Adina par excellence: Eugenia Tadolini and the Performing Tradition of Donizetti’s L’elisir d’amore in Vienna

Author: Vellutini, Claudio

Publication details: Nineteenth-Century Music 38, no. 1 (2014): 3-29

Weblink: http://ncm.ucpress.edu

Abstract: Gaetano Donizetti’s L’elisir d’amore was subjected to a series of substantial modifications after its premiere in 1832. In this article I focus on the performing tradition of the opera in Vienna. The history of these performances and their reception allow us to examine the dynamics through which the revisions to the score became a standard local practice and to assess historiographical assumptions about the role of Italian opera in nineteenth-century Viennese musical life.

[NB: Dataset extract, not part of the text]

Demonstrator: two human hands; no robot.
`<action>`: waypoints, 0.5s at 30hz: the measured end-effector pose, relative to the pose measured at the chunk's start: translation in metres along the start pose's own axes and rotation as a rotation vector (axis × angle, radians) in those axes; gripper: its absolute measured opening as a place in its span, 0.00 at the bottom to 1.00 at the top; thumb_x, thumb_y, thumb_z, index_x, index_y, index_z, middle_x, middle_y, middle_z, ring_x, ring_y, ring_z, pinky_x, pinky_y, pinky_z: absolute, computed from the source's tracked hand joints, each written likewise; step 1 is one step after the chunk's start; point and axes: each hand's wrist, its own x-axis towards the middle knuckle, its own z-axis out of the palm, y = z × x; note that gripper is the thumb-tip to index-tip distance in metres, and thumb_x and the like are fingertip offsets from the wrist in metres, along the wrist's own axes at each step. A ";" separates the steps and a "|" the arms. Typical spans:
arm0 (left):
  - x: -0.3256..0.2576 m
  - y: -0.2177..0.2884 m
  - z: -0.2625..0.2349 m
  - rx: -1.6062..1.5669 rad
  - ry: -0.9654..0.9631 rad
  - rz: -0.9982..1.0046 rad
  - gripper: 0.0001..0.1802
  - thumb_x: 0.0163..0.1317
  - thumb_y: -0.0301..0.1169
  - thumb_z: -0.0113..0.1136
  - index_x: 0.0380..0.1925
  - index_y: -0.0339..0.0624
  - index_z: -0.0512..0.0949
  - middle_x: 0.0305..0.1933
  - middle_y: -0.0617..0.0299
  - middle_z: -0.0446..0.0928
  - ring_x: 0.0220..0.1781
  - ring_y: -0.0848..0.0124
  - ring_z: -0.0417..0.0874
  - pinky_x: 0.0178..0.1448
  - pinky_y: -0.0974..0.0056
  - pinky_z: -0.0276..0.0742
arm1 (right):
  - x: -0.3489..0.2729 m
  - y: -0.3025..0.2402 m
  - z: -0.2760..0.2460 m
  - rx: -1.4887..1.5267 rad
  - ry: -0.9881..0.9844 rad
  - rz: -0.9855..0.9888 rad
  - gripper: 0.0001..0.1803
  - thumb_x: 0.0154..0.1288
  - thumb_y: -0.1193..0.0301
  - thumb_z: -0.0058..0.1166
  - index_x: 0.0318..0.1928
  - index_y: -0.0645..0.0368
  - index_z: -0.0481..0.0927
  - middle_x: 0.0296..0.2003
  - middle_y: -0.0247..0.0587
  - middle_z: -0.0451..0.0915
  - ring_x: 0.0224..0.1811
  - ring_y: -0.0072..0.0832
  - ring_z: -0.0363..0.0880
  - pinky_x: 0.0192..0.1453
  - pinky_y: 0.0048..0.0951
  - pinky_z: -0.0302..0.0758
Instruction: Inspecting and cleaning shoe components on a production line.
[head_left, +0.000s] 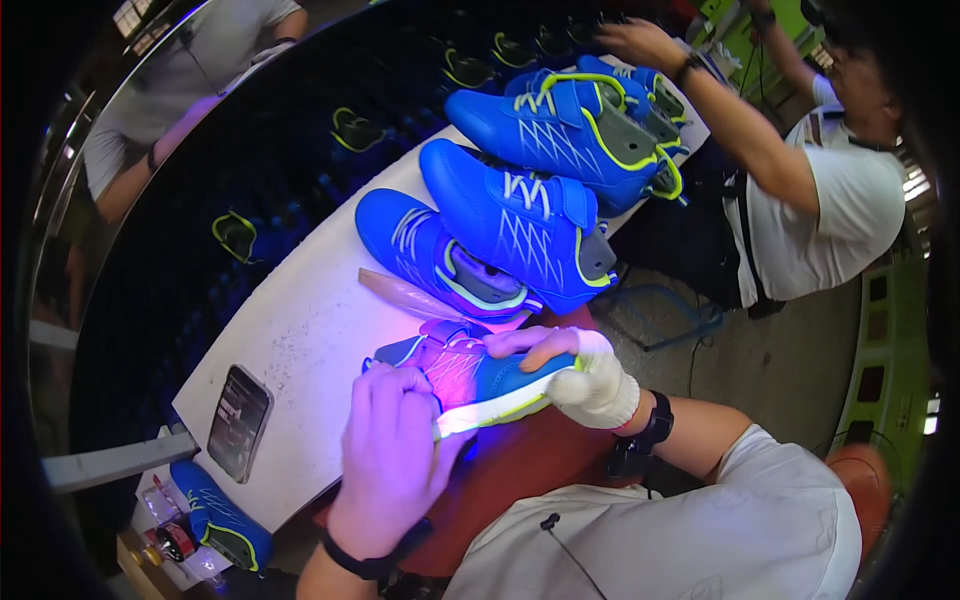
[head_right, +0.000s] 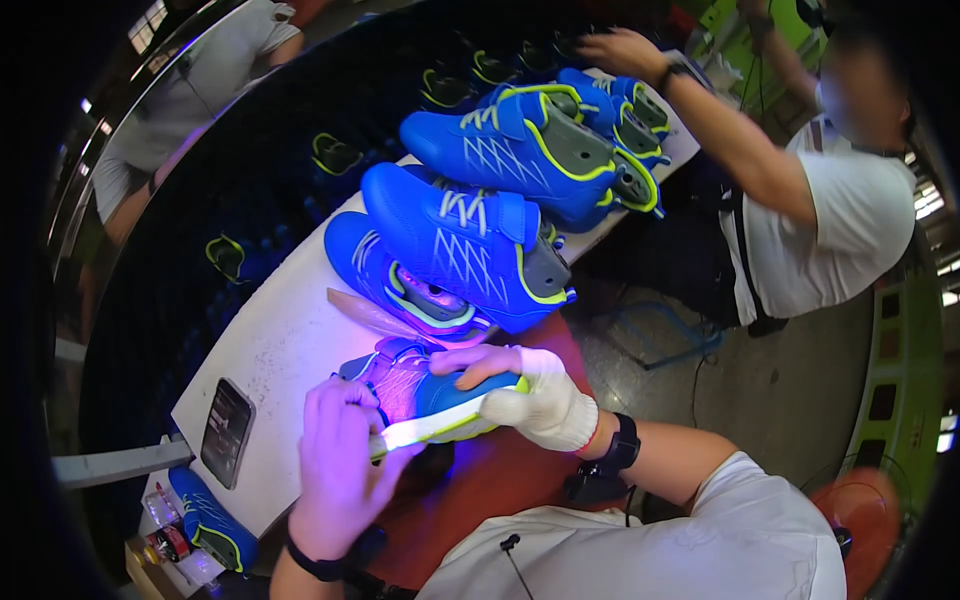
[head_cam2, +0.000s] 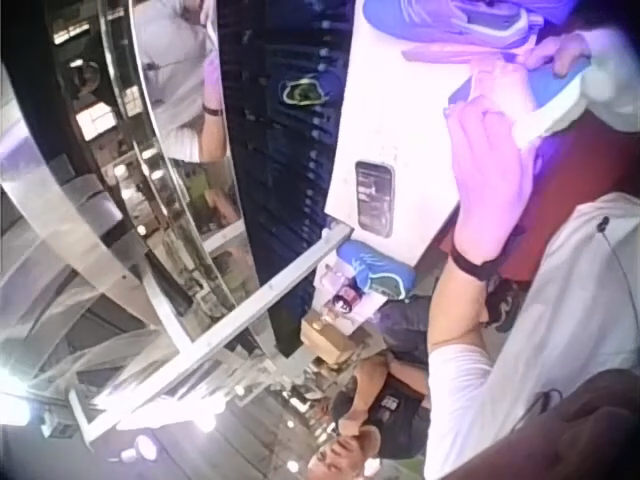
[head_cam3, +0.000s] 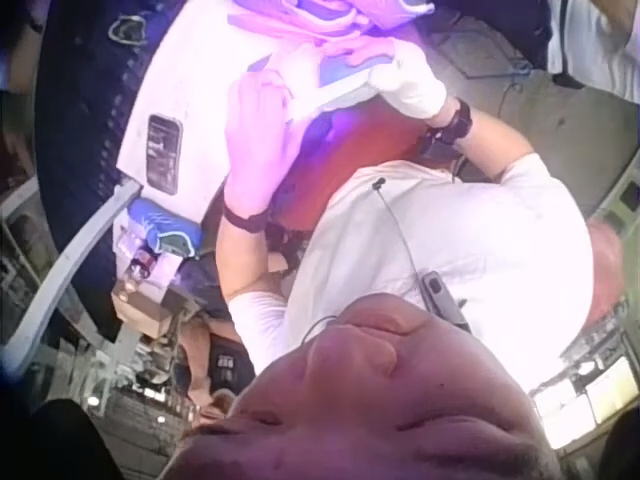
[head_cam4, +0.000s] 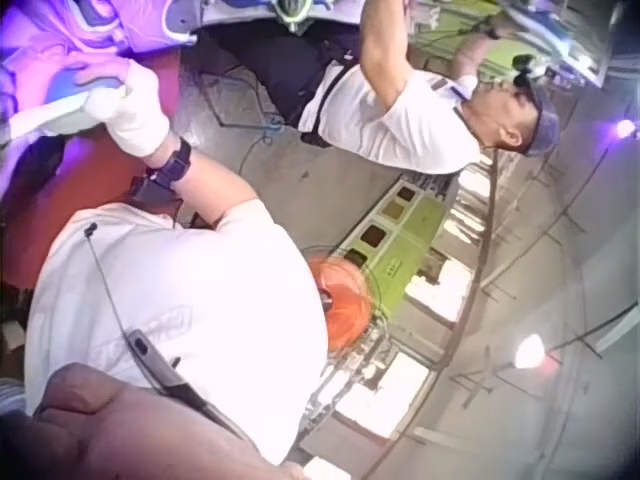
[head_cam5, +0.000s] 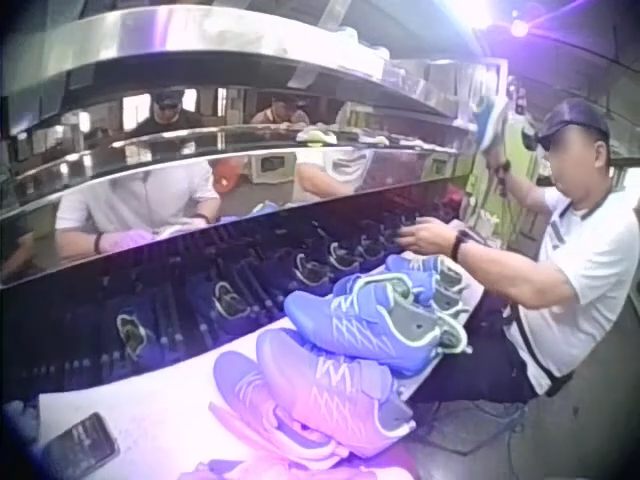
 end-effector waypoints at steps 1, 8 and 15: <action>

The shape Elisir took in the city was the result of interactions between the first interpreter of the leading female role in Vienna, soprano Eugenia Tadolini, impresarios, local music publishers, spectators, and critics. Surviving evidence shows that Tadolini’s performative choices became normative in Vienna. Vocal embellishments that she added to Adina’s second-act aria, published soon after the opera’s premiere in Vienna, survive in performing materials still used at the beginning of the twentieth century. She also substituted the second-act finale of the opera with a virtuosic waltz by Luigi Ricci. This second modification was a telling instance of Tadolini’s attention to the reaction of the Viennese to Donizetti’s work. By claiming the right to close the opera with an aria of her choice, Tadolini got rid of an unappreciated piece and reinforced the local reception of Elisir as an opera centered on the prima donna.

As the development of a Viennese performing tradition of the opera extended beyond the Italian seasons at the Kärtnterthortheater, involving individuals and communities of spectators of diverse national origins, the work functioned as a catalyst for the merging of musical experiences from different parts of the Austrian Empire. As Donizetti himself decided to conceive his own waltzing cabaletta for Tadolini in 1842, I ultimately suggest that this case study recalibrates our understanding of the relationship between authorial intentions and local performing traditions.